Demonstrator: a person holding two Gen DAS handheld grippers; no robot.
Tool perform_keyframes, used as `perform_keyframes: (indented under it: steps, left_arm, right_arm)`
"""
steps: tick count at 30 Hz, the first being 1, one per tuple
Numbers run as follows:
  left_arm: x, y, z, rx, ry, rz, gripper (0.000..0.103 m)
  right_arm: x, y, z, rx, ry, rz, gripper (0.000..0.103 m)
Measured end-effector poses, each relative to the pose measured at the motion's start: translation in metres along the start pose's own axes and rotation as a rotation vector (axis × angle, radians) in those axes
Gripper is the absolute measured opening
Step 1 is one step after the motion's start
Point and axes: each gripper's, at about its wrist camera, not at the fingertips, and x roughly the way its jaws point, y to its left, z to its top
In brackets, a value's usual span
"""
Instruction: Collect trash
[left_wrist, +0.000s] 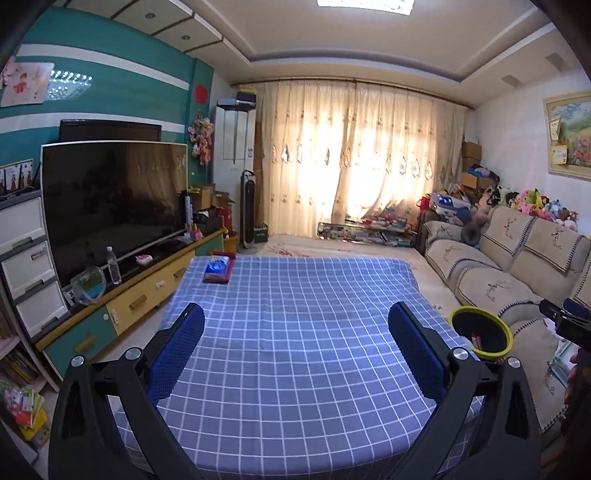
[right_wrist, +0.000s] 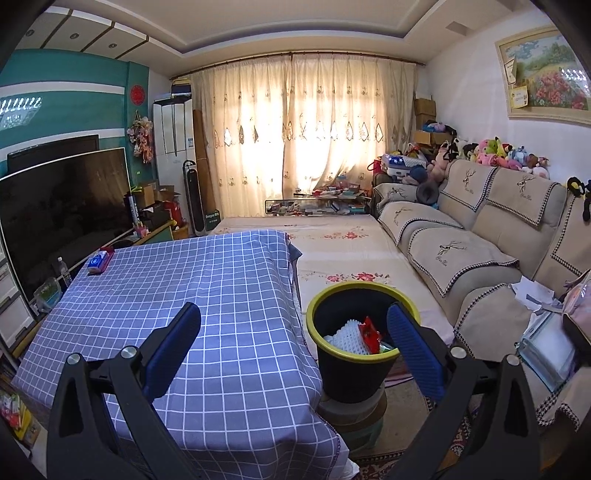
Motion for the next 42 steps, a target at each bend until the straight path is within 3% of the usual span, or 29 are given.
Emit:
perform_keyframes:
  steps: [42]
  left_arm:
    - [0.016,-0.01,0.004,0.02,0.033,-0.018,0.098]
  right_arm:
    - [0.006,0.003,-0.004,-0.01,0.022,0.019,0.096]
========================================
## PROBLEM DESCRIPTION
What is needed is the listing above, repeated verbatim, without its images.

## OUTPUT OF THE EXERCISE
Demonstrator: a person holding two Gen DAS handheld grippers; no robot.
Tool perform_keyframes, used as `perform_keyframes: (indented under it: steps, left_arm, right_arm)`
"""
steps: tick count at 30 Hz, the first being 1, one per tuple
Numbers run as follows:
  left_arm: x, y, z, rx, ry, rz, gripper (0.000..0.103 m)
  right_arm: x, y, z, rx, ry, rz, gripper (0.000..0.103 m)
Measured end-effector poses, each relative to the pose measured at the motion's start: translation in metres along the start pose's own axes and rotation as a rotation vector (axis × angle, radians) in those axes
Gripper is the absolute measured opening
Step 1 is one step after the motion's start
Point and axes: each gripper's, at about its wrist camera, not at the fingertips, and x roughly the way its jaws point, y to its left, z to its top
In brackets, a value's usual span
"""
Instruction: Collect trash
[left_wrist, +0.000s] 
[right_wrist, +0.000s] 
Motion for the next 42 steps, a target at each bend until the straight path is within 3% of the usual span, or 29 are given.
Emit:
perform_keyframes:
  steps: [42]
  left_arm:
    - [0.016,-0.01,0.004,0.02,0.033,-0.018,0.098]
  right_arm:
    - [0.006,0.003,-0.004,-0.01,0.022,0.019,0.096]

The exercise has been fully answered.